> **Collected data**:
= Beginning of Section =
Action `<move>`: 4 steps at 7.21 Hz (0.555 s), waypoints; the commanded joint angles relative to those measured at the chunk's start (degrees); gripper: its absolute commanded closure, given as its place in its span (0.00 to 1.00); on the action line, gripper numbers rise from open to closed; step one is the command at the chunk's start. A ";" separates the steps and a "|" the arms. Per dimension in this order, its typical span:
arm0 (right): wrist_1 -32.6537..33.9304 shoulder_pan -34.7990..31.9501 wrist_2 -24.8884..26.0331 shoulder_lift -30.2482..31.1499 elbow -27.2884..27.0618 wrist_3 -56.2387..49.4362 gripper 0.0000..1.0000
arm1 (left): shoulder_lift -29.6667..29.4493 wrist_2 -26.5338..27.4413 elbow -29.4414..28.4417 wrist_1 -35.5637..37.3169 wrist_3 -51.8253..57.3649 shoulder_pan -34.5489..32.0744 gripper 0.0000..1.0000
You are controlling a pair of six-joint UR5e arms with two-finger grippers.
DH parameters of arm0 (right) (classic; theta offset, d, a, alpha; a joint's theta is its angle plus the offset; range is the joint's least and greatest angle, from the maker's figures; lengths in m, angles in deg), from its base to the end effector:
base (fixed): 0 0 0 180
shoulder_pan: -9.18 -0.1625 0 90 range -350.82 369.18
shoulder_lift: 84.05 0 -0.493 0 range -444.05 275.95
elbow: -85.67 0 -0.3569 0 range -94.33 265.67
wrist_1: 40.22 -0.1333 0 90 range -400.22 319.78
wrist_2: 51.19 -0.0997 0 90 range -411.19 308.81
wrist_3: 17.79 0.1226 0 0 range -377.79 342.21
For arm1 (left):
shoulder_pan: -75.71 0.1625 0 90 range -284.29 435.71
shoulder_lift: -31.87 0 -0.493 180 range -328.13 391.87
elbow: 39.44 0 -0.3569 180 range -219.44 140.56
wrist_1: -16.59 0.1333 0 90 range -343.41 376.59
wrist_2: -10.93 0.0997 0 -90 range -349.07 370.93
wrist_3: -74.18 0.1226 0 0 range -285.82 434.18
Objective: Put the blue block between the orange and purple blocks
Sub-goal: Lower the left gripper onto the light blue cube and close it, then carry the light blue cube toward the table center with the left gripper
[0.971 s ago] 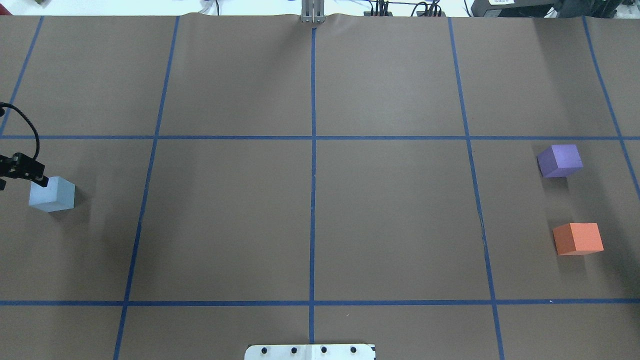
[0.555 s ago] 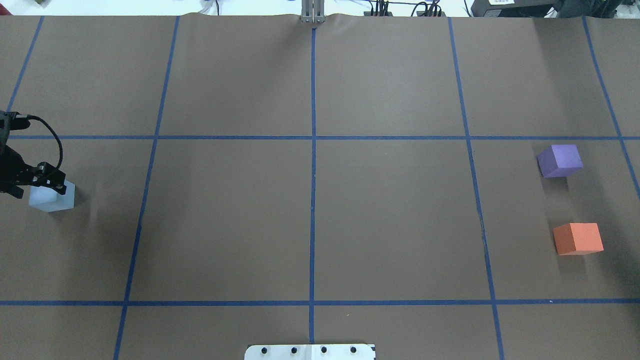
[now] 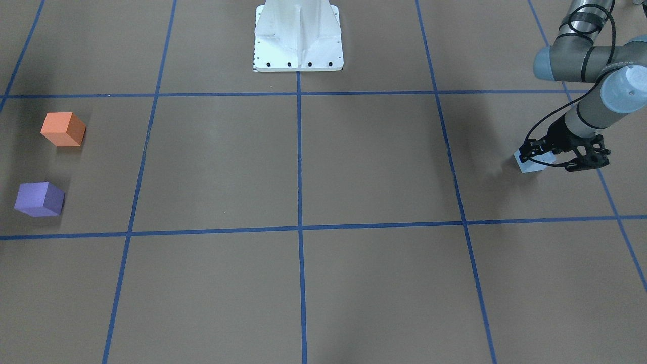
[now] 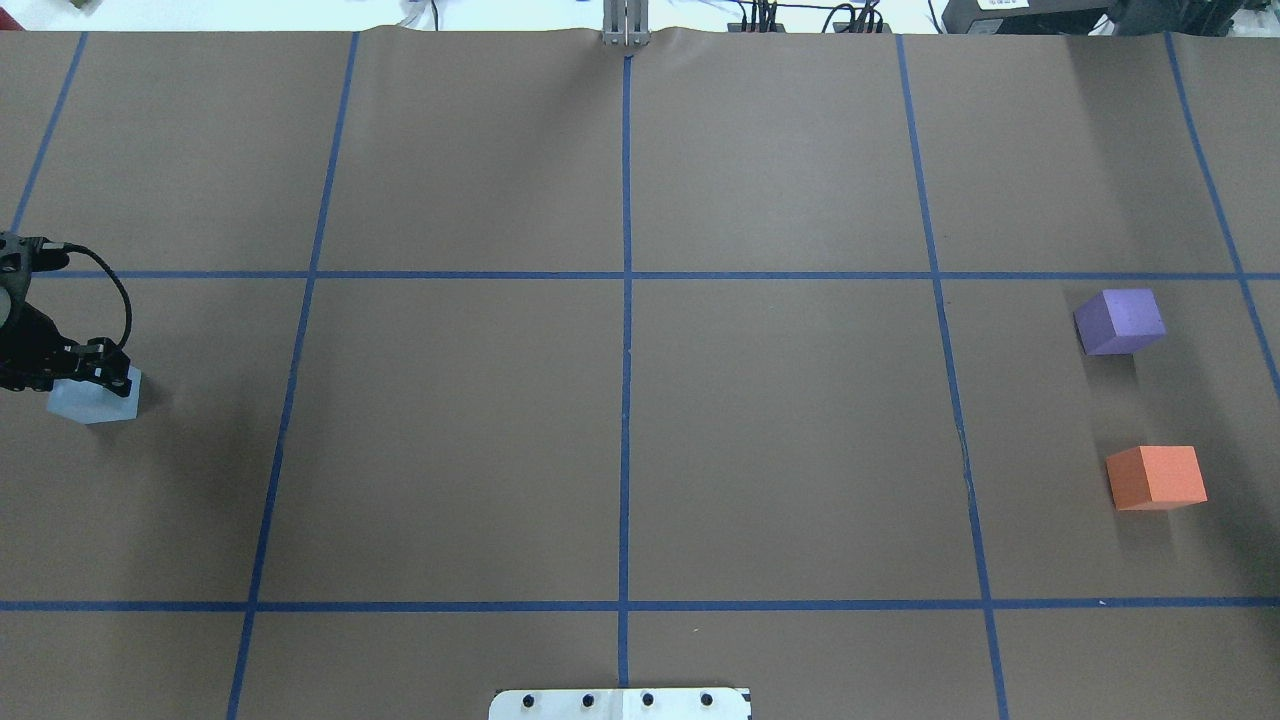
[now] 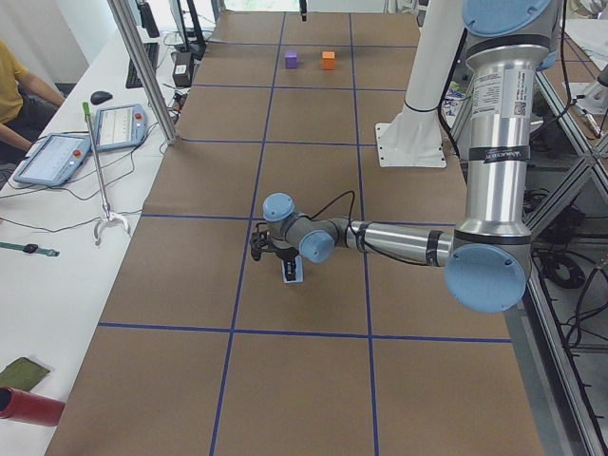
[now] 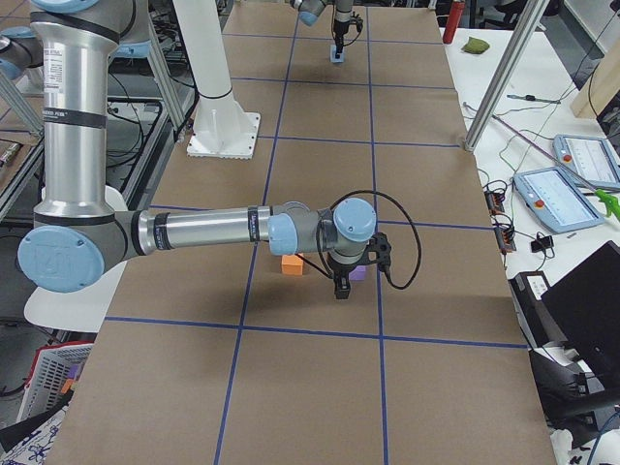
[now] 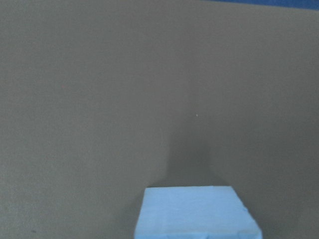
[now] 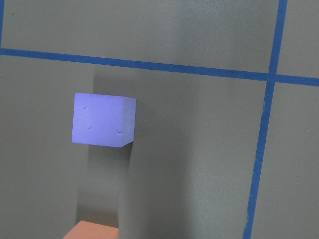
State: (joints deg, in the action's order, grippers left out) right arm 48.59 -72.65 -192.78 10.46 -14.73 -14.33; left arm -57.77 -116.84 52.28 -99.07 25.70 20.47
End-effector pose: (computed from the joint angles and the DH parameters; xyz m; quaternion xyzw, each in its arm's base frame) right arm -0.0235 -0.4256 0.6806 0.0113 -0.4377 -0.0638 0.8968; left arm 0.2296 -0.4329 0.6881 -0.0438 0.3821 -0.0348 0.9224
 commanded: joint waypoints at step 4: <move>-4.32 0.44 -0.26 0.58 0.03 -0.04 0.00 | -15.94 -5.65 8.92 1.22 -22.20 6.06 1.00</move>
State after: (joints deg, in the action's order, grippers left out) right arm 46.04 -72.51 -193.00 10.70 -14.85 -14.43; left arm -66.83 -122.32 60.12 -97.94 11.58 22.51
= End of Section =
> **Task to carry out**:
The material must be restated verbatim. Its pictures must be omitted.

> **Exercise result**:
Action `<move>`: 4 steps at 7.21 Hz (0.555 s), waypoints; the commanded joint angles relative to those measured at the chunk's start (degrees); gripper: its absolute commanded closure, given as its place in its span (0.00 to 1.00); on the action line, gripper numbers rise from open to closed; step one is the command at the chunk's start. A ";" separates the steps and a "|" the arms. Per dimension in this order, its typical span:
arm0 (right): wrist_1 -32.6537..33.9304 shoulder_pan -34.7990..31.9501 wrist_2 -24.8884..26.0331 shoulder_lift -30.2482..31.1499 elbow -27.2884..27.0618 wrist_3 -56.2387..49.4362 gripper 0.0000..1.0000
arm1 (left): shoulder_lift -29.6667..29.4493 wrist_2 -26.5338..27.4413 elbow -29.4414..28.4417 wrist_1 -35.5637..37.3169 wrist_3 -51.8253..57.3649 shoulder_pan -34.5489..32.0744 gripper 0.0000..1.0000
You are controlling a pair of six-joint UR5e arms with two-finger grippers.
DH parameters of arm0 (right) (classic; theta offset, d, a, alpha; a joint's theta is its angle plus the offset; range is the joint's least and greatest angle, from the maker's figures; lengths in m, angles in deg), from its base to the end effector:
base (fixed): 0 0 0 180
shoulder_pan: -9.18 -0.1625 0 90 range -350.82 369.18
shoulder_lift: 84.05 0 -0.493 0 range -444.05 275.95
elbow: -85.67 0 -0.3569 0 range -94.33 265.67
wrist_1: 40.22 -0.1333 0 90 range -400.22 319.78
wrist_2: 51.19 -0.0997 0 90 range -411.19 308.81
wrist_3: 17.79 0.1226 0 0 range -377.79 342.21
For arm1 (left):
shoulder_pan: -75.71 0.1625 0 90 range -284.29 435.71
shoulder_lift: -31.87 0 -0.493 180 range -328.13 391.87
elbow: 39.44 0 -0.3569 180 range -219.44 140.56
wrist_1: -16.59 0.1333 0 90 range -343.41 376.59
wrist_2: -10.93 0.0997 0 -90 range -349.07 370.93
wrist_3: -74.18 0.1226 0 0 range -285.82 434.18
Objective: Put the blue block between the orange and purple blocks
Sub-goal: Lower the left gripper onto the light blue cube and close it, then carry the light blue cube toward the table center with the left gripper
[0.971 s ago] 
[0.555 s ago] 
[now] 
[now] 
[now] 
[now] 
[now] 
[now] 
State: (joints deg, in the action's order, grippers left out) right arm 48.59 -72.65 -192.78 10.46 -14.73 -14.33; left arm -57.77 -116.84 52.28 -99.07 25.70 20.47
End-effector pose: (computed from the joint angles and the DH parameters; xyz m; quaternion xyzw, each in its arm's base frame) right arm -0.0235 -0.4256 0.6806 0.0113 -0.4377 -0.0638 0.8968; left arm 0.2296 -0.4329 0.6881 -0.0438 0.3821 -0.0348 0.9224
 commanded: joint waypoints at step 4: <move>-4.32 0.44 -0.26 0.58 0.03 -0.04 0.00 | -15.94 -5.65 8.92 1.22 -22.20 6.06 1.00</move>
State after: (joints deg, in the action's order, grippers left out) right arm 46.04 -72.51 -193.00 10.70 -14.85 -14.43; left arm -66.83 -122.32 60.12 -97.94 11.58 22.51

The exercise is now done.